18203552. DYNAMIC NEURAL NETWORK MODEL SPARSIFICATION simplified abstract (NVIDIA Corporation)
Contents
- 1 DYNAMIC NEURAL NETWORK MODEL SPARSIFICATION
- 1.1 Organization Name
- 1.2 Inventor(s)
- 1.3 DYNAMIC NEURAL NETWORK MODEL SPARSIFICATION - A simplified explanation of the abstract
- 1.4 Simplified Explanation
- 1.5 Potential Applications
- 1.6 Problems Solved
- 1.7 Benefits
- 1.8 Potential Commercial Applications
- 1.9 Possible Prior Art
- 1.10 Unanswered Questions
- 1.11 Original Abstract Submitted
DYNAMIC NEURAL NETWORK MODEL SPARSIFICATION
Organization Name
Inventor(s)
Jose M. Alvarez Lopez of Mountain View CA (US)
Pavlo Molchanov of Mountain View CA (US)
Hongxu Yin of San Jose CA (US)
Maying Shen of Santa Clara CA (US)
Xinglong Sun of Menlo Park CA (US)
DYNAMIC NEURAL NETWORK MODEL SPARSIFICATION - A simplified explanation of the abstract
This abstract first appeared for US patent application 18203552 titled 'DYNAMIC NEURAL NETWORK MODEL SPARSIFICATION
Simplified Explanation
Machine learning is a process that learns a neural network model from a given dataset, where the model can then be used to make a prediction about new data. In order to reduce the size, computation, and latency of a neural network model, a compression technique can be employed which includes model sparsification.
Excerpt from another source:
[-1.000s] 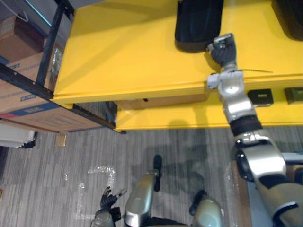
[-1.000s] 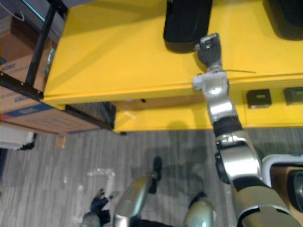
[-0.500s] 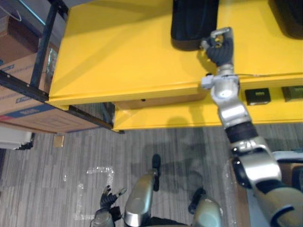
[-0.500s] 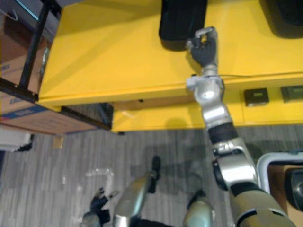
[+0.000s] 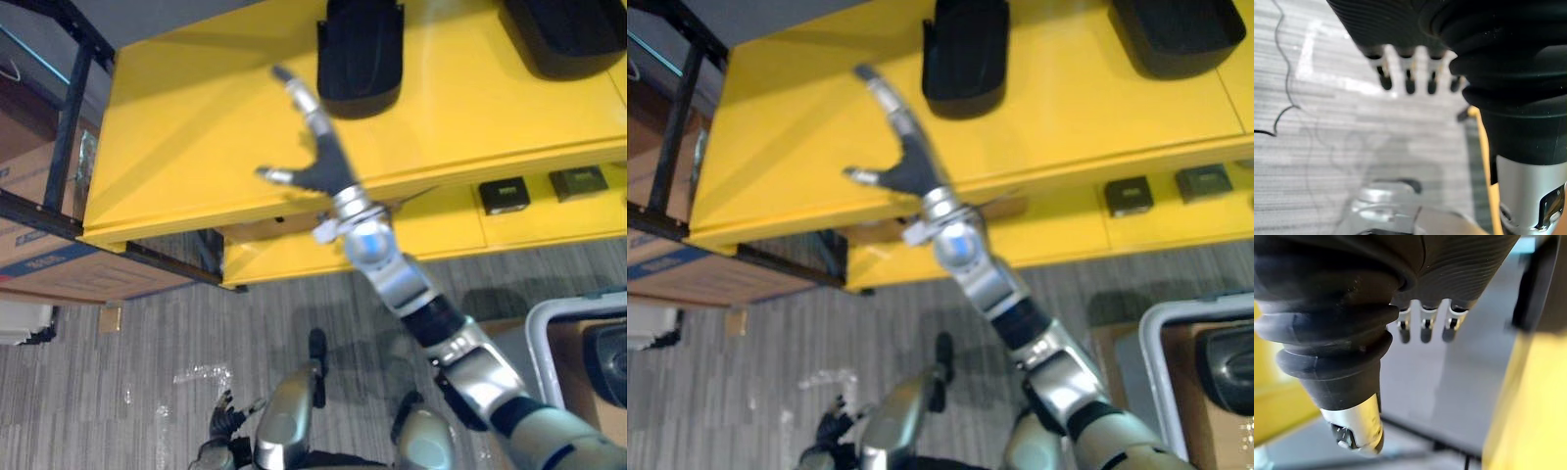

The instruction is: Walk over and take plastic housings, then place them on the shelf

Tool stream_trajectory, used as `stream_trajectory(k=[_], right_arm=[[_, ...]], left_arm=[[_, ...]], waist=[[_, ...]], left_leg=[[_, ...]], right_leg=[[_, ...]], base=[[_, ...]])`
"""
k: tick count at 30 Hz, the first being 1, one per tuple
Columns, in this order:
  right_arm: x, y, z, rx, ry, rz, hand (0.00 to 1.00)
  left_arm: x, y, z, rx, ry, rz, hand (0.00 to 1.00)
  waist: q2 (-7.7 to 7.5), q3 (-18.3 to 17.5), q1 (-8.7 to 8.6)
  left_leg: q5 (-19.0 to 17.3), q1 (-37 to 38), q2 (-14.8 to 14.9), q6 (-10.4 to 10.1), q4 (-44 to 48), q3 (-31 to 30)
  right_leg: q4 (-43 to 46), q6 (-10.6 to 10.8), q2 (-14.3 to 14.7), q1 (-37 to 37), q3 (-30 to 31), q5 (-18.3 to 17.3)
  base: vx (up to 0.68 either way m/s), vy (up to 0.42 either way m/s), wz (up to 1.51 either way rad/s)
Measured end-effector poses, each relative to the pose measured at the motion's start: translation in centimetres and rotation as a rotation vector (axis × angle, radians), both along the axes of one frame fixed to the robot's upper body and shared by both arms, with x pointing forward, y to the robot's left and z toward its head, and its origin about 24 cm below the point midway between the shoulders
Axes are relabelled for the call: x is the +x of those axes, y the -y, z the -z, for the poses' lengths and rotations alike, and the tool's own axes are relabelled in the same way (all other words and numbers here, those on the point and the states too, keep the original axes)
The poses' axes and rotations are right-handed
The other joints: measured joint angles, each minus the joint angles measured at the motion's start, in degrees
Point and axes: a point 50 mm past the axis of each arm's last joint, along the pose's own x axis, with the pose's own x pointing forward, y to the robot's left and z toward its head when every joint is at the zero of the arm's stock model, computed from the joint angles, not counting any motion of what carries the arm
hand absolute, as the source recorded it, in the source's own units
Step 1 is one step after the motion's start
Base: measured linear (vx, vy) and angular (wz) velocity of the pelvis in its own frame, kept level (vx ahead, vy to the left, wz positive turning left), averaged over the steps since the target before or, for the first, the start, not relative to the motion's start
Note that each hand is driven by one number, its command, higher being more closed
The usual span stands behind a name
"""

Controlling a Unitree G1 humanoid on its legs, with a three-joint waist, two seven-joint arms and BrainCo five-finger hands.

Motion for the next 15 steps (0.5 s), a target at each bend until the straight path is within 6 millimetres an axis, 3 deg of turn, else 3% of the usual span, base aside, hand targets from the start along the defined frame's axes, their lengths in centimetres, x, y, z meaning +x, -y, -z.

To avoid the negative consequences of pruning a fully pretrained neural network model and on the other hand of training a sparse model in the first place without any recovery option, the present disclosure provides a dynamic neural network model sparsification process which allows for recovery of previously pruned parts to improve the quality of the sparse neural network model.
- Model sparsification is a compression technique used to reduce the size, computation, and latency of a neural network model.
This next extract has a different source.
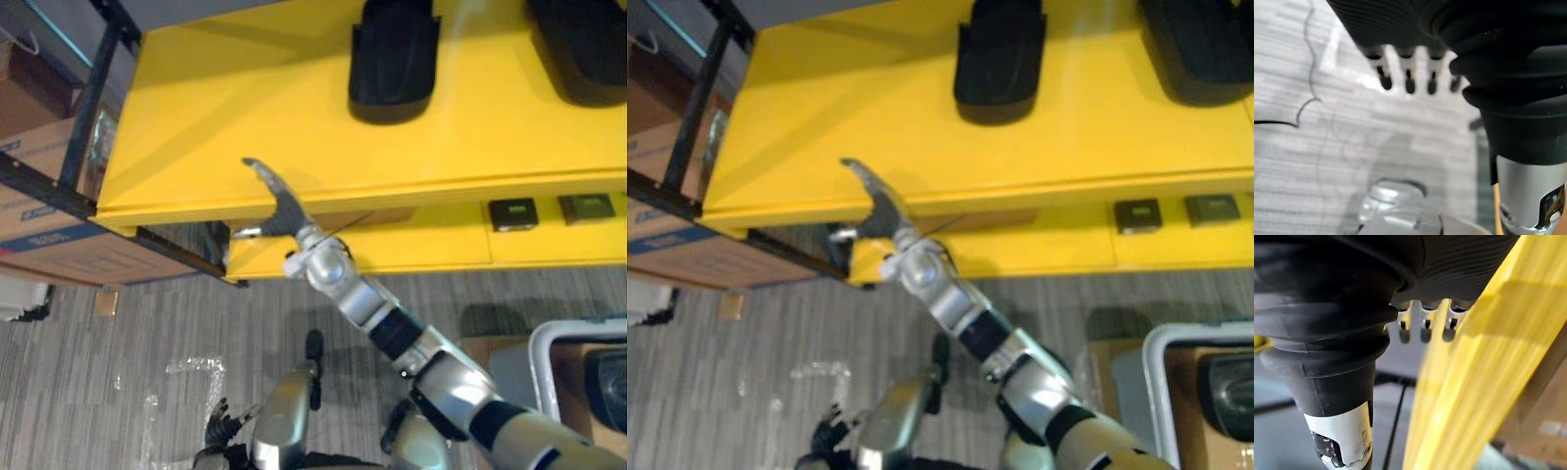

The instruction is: Walk over and take plastic housings, then place them on the shelf

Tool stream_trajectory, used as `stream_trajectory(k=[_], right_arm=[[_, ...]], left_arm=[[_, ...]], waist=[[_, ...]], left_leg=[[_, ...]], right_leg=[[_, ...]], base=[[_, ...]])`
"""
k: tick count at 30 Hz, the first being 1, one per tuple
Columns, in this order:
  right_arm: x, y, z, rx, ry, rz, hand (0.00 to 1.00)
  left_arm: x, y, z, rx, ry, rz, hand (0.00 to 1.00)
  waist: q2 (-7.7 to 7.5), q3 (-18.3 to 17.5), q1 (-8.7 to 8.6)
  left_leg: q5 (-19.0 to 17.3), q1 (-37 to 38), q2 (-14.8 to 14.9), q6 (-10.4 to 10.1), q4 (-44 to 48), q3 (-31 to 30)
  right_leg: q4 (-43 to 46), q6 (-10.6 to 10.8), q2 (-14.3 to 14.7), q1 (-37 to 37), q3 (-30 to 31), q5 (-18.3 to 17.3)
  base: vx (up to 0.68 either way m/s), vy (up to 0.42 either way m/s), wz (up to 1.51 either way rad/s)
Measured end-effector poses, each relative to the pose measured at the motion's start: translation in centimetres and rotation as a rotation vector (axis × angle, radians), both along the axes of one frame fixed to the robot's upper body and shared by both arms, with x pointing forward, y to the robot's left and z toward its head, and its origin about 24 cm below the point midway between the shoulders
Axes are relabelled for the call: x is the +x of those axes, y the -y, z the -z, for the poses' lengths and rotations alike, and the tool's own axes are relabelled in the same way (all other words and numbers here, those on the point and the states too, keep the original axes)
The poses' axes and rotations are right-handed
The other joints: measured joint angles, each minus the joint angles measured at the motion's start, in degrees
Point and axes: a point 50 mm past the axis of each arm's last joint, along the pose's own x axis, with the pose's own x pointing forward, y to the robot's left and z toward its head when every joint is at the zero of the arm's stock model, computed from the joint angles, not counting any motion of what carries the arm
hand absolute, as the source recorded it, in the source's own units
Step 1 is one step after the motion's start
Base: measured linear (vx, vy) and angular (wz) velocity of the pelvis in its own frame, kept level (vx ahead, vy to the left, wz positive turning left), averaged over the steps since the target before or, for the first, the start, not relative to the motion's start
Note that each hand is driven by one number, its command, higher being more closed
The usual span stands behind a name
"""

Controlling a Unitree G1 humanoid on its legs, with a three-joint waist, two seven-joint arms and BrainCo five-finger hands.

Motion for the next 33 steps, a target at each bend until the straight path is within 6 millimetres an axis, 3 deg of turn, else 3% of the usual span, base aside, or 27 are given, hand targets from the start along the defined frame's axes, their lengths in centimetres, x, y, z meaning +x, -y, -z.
stream_trajectory(k=[6,12,17,22,33], right_arm=[[2.9,5.6,-4.2,0.233,0.109,0.266,0.00],[3.4,8.3,-7.8,0.368,0.214,0.312,0.00],[3.8,9.8,-8.4,0.407,0.207,0.334,0.00],[5.3,12.3,-7.2,0.378,0.108,0.348,0.00],[5.8,12.4,-9.6,0.323,0.129,0.181,0.00]], left_arm=[[0.3,0.0,-0.2,-0.004,0.008,-0.003,0.00],[0.3,0.0,-0.2,-0.007,0.002,-0.004,0.00],[0.3,0.0,-0.1,-0.013,-0.004,-0.020,0.00],[0.3,0.0,-0.1,-0.015,-0.005,-0.018,0.00],[0.8,-0.2,-0.3,-0.013,0.006,-0.023,0.00]], waist=[[-0.16,0.1,1.42],[-0.15,0.1,1.43],[-0.15,0.1,1.75],[-0.16,0.1,3.36],[-0.98,0.6,4.77]], left_leg=[[0.0,-1.4,0.2,0.0,1.4,-1.5],[0.0,-1.3,0.5,0.0,1.9,-1.5],[0.0,-1.2,0.5,0.0,2.2,-1.6],[0.0,-1.3,0.6,0.0,2.2,-1.7],[0.0,-2.4,0.8,0.1,3.0,-1.8]], right_leg=[[-0.6,-0.1,0.8,0.3,-1.1,0.3],[-0.1,-0.2,0.9,0.4,-0.9,0.3],[0.3,-0.3,1.0,0.5,-1.0,0.2],[0.9,-0.5,1.0,0.3,-1.0,0.1],[1.2,-0.7,1.0,-0.4,-1.3,0.0]], base=[[0.01,0.005,0.10],[-0.01,-0.001,0.00],[0.00,0.000,0.00],[-0.01,0.000,0.00],[0.00,0.002,0.00]])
- The present disclosure introduces a dynamic neural network model sparsification process that allows for recovery of previously pruned parts to enhance the quality of the sparse neural network model.
Potential Applications
The technology of dynamic neural network model sparsification can be applied in various fields such as:
- Image recognition
- Natural language processing
- Autonomous vehicles
- Healthcare diagnostics
Problems Solved
The technology of dynamic neural network model sparsification addresses the following issues:
- Reducing the size, computation, and latency of neural network models
- Avoiding negative consequences of pruning fully pretrained models
- Improving the quality of sparse neural network models
Benefits
The benefits of dynamic neural network model sparsification include:
- Enhanced model efficiency
- Improved prediction accuracy
- Faster inference times
Potential Commercial Applications
The technology of dynamic neural network model sparsification has potential commercial applications in:
- Cloud computing
- Edge devices
- IoT devices
Possible Prior Art
One possible prior art in the field of neural network model compression is the use of quantization techniques to reduce the precision of weights and activations in a neural network, thereby reducing the model size and computation requirements.
Unanswered Questions
How does the dynamic neural network model sparsification process compare to other model compression techniques in terms of efficiency and accuracy?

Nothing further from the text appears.